As I readied myself to blast light at Runa’s
black hole of pain, one final memory flashed at me. It was so
intense I felt myself sucked into its vortex as if it were a
vacuum.

An adolescent Runa walks outside, head low
and face strewn with tears. A male figure follows at a distance,
hatred dripping from his words. “I knew it. I always knew you were
the one who took him from us when he was a baby. You bring him home
by nightfall or you are dead to me. Do you hear me? If you don’t
come home with your brother tonight, don’t bother coming home at
all.”

My stomach churned, and my hands flew to my
mouth. In the vision, Runa looked exactly the same age as she’d
been when she arrived in Asgard. She even wore the same blue
sweater she’d been wearing when Forse had first introduced her to
us. I remembered, because I had one just like it. I’d tried to bond
with Runa over our obviously similar fashion sense, but she’d blown
me off. She’d blown everyone off, except Forse. He’d been the only
one she let in.

Why hadn’t I tried harder? If she’d had more
friends, seen more kindness, maybe whatever goodness had inspired
Runa to protect that little boy could have won out. Instead, Runa
had become the very thing she grew up fearing. A killer. A monster.
A—

“You. Little. Liar!”

The shriek made my energy retract like a
recoiled spring. I pulled away from the pain inside Runa,
retreating into myself and staring wide-eyed at the enraged face
directly in front of me. The young girl from Runa’s memories was
barely recognizable behind the angular red face hissing
obscenities. Runa grabbed my hair, her long fingernails stabbing my
scalp as she forced me into the wall. The crack of skull on stone
was almost deafening. As I fought to shirk the darkness that
threatened to overtake me, I stared at Runa.

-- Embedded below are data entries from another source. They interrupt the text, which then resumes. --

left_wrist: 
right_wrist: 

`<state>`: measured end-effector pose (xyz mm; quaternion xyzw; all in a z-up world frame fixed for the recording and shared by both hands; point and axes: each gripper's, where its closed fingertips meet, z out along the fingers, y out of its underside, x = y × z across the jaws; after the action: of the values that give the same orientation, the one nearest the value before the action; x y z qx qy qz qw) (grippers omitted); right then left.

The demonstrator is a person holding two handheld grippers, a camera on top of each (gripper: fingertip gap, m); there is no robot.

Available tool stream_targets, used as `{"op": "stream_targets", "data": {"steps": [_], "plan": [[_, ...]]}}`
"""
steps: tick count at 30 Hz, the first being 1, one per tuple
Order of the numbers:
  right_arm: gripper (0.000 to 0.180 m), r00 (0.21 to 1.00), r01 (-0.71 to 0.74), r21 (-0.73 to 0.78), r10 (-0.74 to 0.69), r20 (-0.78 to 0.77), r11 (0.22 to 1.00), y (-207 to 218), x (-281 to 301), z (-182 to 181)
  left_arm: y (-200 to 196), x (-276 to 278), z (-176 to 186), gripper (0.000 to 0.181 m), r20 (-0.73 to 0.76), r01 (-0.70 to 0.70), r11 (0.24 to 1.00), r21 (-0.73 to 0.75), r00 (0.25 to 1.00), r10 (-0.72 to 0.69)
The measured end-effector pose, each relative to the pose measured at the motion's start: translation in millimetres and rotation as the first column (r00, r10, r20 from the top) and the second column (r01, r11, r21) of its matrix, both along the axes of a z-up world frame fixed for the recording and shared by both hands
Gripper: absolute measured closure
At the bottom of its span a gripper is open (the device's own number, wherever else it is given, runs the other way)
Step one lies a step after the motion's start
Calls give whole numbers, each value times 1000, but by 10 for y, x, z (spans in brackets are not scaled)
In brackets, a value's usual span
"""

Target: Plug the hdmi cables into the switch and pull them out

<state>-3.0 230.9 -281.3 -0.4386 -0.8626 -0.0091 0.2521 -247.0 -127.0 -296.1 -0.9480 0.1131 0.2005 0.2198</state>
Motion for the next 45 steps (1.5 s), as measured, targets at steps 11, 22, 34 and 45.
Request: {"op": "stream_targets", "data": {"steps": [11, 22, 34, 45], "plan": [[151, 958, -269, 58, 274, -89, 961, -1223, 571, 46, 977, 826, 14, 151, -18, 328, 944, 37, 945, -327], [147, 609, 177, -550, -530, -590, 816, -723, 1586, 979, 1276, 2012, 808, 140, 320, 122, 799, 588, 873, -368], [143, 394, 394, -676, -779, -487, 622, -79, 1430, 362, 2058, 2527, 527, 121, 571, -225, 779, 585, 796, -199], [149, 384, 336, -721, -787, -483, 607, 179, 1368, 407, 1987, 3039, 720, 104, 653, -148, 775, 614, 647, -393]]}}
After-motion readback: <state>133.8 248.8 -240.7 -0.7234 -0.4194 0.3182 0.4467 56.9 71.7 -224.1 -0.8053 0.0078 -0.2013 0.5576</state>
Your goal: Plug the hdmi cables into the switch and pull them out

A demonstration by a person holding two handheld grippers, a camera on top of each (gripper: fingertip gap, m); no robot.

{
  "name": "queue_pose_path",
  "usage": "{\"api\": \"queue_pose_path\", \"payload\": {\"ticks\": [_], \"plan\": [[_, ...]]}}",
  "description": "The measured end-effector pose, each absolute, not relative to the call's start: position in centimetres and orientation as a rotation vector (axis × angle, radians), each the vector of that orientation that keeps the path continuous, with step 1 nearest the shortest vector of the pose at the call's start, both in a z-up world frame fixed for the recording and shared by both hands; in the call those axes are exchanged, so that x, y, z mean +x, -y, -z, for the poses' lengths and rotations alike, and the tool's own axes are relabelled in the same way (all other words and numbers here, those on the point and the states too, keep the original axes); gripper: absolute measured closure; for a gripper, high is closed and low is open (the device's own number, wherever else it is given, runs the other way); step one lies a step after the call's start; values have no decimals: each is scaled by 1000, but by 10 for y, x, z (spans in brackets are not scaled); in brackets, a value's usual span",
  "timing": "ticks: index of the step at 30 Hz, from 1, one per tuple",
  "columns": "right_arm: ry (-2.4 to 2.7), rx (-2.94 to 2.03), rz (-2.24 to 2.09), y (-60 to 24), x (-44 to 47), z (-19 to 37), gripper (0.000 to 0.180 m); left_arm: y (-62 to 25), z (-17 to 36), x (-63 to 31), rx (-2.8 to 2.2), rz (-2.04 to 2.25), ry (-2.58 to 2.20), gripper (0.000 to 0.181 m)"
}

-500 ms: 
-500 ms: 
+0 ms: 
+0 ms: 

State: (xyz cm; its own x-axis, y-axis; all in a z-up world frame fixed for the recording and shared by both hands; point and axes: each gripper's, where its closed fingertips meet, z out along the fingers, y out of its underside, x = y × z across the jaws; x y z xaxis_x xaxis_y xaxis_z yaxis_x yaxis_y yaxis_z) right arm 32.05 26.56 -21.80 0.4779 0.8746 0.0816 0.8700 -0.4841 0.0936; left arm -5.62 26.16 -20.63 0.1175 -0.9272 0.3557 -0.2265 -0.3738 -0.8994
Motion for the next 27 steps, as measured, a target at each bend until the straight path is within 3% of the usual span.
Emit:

“I’m sorry,” I whispered. “For everything
that happened to you. For not trying harder to be your friend. For
all of it. I’m sorry.” A hundred mallets thudded at the back of my
head, and my lids grew heavy as I gave in to the pain. I drew a
raspy breath, and whispered the words I never thought I’d say. “And
I forgive you.”

Runa drew a sharp breath, and behind my
closed eyelids I could have sworn I saw a flash of light within her
aura. Was she feeling surprise? Disgust? I’d probably never know.
In the next instant, whatever emotion she’d felt had passed, and
Runa’s rage took over.

“You’re not half as sorry as you’re going to
be,” she hissed. “You had no right to betray my trust. But
turnabout’s fair play, right? You take a memory of mine—I’ll take
something of yours. I hope your boyfriend’s ready to die.”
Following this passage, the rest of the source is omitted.